Function distribution of the identified CoNSs. Each pie chart represents the distribution of the ten functional categories of the CoNSs derived from a pairwise PIN comparison. The area of each pie chart is approximately scaled according to the number of conserved proteins involved in the CoNSs.

Divergence of PINs

Species divergence is usually studied in terms of genomes. However, it is obvious that species divergence must also be present at the level of PINs. Here, by virtue of CoNS difference between species, we probe the conservation of the interaction topology of orthologs across species. Since s-CoNSs are exactly matched subnetworks, it indicates that different species harbor many locally conserved interaction regions that are topologically identical. Many s-CoNSs are almost the same except for minor differences due to matching permutations and it reflects the duplication of genes and interactions. On the other hand, many of the matched c-CoNSs of different species show that although they have similar framework of interaction topology, their detailed topological organizations can be different. This also arises from duplication and divergence of genes and the associated interactions. For instance, the RNA polymerase (RNAP) identified from the PIN comparison between E.coli and H.pylori (figure 2a–d, 10) shows difference of the two bacteria in transcription. Four very similar s-CoNSs with minor matching differences constitute the corresponding c-CoNS of the RNAP. It suggests that the symmetric interaction topology of the E.coli RNAP results from a duplication event and the RNAP of H.pylori lacks this duplication and serves as a prototype of this molecular machine. So it seems that homologous local regions of interaction which are topologically identical are popular across species and these regions constitute larger interaction regions that are topologically different but similar in different species. In addition to our above analysis of function homogeneity, it is conjectured that different species achieve similar or the same biological functions by organizing orthologs in a similar but not necessarily the same interaction topology. Theoretically, any species-to-species difference in c-CoNSs discloses the difference of the corresponding two species in some aspect. Currently, however, due to the incompleteness of data, some of the identified differences may be false. But with the fast growth of data, our method offers a way to discover species difference and explore the problem of species divergence at the network level.

CoNSs vs. complexes

During the analysis of the identified CoNSs, another question concerns us: to what extent do the CoNSs overlap conserved complexes or pathways? In order to give a rough estimate of this, we use the MIPS yeast complex repertoire as a reference to evaluate the identified yeast c-CoNSs derived from the six pairwise PIN comparisons between yeast and the other species. Only those MIPS complexes that are manually annotated independently from the DIP data are considered, that is, we exclude all the complexes in MIPS category 550 that are based on high-throughput experiments. We compare the c-CoNSs with the reference complexes, and if the proportion of the intersecting proteins between a yeast c-CoNS and a MIPS complex exceeds a threshold the c-CoNS is accepted as a hit. Under the 80% overlap threshold, 70 hits concerning 61 c-CoNSs are found, which accounts for about 35% of the 172 yeast c-CoNSs (Table 2).

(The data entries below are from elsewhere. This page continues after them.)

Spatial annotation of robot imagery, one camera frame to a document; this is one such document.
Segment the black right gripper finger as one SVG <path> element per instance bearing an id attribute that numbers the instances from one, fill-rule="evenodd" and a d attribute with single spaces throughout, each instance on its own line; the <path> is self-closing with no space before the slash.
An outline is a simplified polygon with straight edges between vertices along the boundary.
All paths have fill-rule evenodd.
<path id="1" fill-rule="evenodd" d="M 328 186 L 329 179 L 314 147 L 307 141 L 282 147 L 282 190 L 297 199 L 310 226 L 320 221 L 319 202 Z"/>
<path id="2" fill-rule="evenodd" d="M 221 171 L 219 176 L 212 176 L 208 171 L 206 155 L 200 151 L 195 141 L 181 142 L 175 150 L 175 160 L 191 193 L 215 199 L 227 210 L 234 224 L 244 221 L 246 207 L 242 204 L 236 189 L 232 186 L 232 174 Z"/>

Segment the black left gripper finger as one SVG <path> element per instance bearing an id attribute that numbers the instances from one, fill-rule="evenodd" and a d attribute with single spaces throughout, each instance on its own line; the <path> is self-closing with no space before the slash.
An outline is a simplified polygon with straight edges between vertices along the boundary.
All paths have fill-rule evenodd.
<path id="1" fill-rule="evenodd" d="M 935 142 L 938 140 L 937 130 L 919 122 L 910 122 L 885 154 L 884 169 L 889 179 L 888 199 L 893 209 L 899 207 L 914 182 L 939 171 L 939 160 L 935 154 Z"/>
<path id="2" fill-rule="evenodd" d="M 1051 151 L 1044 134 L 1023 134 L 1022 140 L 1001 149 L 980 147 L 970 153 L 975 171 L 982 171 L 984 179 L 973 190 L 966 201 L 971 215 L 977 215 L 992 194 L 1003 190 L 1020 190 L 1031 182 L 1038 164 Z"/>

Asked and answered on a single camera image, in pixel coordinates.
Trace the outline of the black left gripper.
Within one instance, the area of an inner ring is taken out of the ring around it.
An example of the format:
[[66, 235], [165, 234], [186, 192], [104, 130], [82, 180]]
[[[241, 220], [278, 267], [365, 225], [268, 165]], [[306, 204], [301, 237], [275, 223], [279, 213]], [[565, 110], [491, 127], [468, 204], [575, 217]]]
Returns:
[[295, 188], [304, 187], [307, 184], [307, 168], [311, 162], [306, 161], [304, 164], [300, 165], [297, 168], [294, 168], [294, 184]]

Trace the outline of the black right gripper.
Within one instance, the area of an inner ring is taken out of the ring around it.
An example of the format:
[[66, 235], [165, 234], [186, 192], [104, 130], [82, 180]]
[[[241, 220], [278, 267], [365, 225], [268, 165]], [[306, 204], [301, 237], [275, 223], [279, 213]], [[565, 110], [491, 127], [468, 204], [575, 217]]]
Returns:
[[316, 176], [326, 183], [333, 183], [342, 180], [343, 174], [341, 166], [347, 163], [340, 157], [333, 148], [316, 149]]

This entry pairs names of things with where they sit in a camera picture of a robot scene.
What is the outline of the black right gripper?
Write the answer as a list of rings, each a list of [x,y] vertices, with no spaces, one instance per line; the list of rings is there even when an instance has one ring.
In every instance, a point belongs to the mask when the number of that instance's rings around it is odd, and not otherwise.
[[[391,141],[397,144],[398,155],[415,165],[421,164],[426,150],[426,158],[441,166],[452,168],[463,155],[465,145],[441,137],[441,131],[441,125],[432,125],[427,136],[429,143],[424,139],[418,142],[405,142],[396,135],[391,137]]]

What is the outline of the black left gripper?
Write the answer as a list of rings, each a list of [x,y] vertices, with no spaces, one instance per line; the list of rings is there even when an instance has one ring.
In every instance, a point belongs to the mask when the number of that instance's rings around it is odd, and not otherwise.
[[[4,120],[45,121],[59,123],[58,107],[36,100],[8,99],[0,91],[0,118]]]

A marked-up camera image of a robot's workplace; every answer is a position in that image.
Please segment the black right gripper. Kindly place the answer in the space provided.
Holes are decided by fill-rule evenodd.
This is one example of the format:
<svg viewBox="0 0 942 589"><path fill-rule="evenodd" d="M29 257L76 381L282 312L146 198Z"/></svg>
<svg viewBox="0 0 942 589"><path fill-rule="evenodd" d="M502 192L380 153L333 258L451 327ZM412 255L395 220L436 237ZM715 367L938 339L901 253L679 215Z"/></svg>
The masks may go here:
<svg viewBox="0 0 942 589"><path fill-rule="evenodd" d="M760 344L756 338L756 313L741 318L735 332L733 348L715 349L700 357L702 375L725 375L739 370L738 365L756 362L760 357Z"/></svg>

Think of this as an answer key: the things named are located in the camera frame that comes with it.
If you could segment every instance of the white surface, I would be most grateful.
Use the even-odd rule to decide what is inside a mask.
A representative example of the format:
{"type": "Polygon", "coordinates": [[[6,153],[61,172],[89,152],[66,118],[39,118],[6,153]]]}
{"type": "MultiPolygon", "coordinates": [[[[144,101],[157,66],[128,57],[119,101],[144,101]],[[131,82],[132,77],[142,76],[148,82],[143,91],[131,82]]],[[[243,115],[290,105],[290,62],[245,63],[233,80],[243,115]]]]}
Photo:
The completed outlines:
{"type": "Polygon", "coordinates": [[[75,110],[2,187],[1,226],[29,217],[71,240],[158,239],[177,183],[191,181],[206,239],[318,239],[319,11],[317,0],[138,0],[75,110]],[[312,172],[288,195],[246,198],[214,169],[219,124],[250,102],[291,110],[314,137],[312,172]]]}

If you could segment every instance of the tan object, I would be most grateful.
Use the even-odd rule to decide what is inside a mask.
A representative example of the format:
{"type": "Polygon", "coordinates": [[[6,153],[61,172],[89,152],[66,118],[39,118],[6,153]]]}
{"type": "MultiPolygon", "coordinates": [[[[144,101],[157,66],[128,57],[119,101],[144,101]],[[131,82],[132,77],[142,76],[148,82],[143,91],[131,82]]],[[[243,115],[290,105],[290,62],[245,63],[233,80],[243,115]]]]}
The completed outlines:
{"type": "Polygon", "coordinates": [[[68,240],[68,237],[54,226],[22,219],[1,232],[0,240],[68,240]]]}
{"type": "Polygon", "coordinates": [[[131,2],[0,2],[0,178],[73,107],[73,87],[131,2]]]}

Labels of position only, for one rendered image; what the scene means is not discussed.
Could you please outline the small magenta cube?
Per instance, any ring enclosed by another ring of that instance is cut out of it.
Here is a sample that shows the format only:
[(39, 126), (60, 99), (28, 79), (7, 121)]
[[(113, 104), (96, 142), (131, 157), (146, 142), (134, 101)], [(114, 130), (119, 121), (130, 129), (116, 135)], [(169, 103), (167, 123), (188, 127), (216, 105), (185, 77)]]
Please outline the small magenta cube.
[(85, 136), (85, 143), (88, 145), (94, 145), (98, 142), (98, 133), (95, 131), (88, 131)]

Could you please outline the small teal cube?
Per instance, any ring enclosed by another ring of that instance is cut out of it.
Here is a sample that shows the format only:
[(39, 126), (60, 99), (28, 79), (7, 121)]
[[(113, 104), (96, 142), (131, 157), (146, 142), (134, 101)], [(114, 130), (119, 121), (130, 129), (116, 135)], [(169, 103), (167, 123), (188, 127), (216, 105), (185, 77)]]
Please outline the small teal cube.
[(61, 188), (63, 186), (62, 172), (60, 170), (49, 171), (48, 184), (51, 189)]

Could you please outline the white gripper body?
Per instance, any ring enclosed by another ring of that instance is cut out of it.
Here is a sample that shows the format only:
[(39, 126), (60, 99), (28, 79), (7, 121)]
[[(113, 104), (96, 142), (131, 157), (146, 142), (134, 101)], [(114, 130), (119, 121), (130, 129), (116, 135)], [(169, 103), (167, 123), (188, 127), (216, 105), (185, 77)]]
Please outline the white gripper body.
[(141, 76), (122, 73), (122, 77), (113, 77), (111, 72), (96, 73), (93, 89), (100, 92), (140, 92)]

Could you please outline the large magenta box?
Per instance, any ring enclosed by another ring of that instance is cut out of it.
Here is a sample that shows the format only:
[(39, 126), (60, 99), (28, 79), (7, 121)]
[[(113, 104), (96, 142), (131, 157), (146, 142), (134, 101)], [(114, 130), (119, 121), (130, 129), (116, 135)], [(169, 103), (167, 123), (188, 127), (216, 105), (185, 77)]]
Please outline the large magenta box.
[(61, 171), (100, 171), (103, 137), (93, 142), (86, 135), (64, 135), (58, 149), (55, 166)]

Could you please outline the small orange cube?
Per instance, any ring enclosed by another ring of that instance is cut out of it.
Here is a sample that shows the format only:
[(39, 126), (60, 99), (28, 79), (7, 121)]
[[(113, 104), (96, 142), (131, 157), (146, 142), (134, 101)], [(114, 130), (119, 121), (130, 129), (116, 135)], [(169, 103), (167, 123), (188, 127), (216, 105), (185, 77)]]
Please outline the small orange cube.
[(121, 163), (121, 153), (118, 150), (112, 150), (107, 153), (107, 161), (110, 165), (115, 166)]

Table 2 Representative result of comparisons between yeast c-CoNSs and MIPS complexes.

It is found that some c-CoNSs correspond to the whole complexes, some are parts of a certain complex and some overlap several different complexes. For instance, c-CoNS 1 from S.cerevisiae vs. C.elegans completely overlaps MIPS complex 410.40.30, the DNA replication factor C that consists of five subunits RFC1, RFC2, RFC3, RFC4 and RFC5 (this complex is also identified from the comparisons of S.cerevisiae with D.melanogaster and H.sapien); c-CoNS 26 and c-CoNS 58 from S.cerevisiae vs. D.melanogaster compose the entire MIPS complex 500.10.30, the translation initiation factor (eIF), and the former contains three subunits GCD7, GCN3 and GCD2, the latter includes the remaining two subunits GCD6 and GCD1; part of c-CoNS 2 from S.cerevisiae vs. M.musculus overlaps four proteins STE7, KSS1, STE11 and FUS3 out of the five proteins of MIPS complex 470.20, a complex involved in the activation of MAP kinase (MAPK) in the Ras pathway. These demonstrate the validity of cross-species comparison for identifying conserved functional modules in PINs and the non-hit c-CoNSs may be candidate complexes or pathways for experimental validation.

Prediction of PPIs

Based on the cross-species conservation of CoNSs, there are two ways to make use of the conserved PPIs in the identified CoNSs (Table 3). The first is rather simple. A conserved PPI observed in two species is probably also present in the third species, especially when the three species belong to the same evolutionary branch. Such-and-such, a conserved PPI observed in more species is more likely to appear in other species. Totally, we collect 1178 conserved PPIs (additional file 1). These PPIs are useful references to check newly observed PPIs and can be transferred to other species. The second is also intuitive. Due to the conservation of CoNSs, discrepant PPIs (see red or green edges in figure 2, 3, 4, 5, 6, 7, 8, 9, 10 for examples) that are formed by conserved proteins in a CoNS but exist in only one of the two species have a high probability to be also present in the other species. Operationally, we use s-CoNSs to make predictions. Given an s-CoNS derived from the comparison between two PINs NQ and NT, as well as conserved proteins AQ, BQ of NQ and their counterparts AT, BT of NT in the s-CoNS, if AT and BT do not interact, but AQ and BQ interact, then the interaction AQ-BQ is transferred to AT-BT (see figure 2f for an example). At last, 101 new PPIs are predicted (additional file 2).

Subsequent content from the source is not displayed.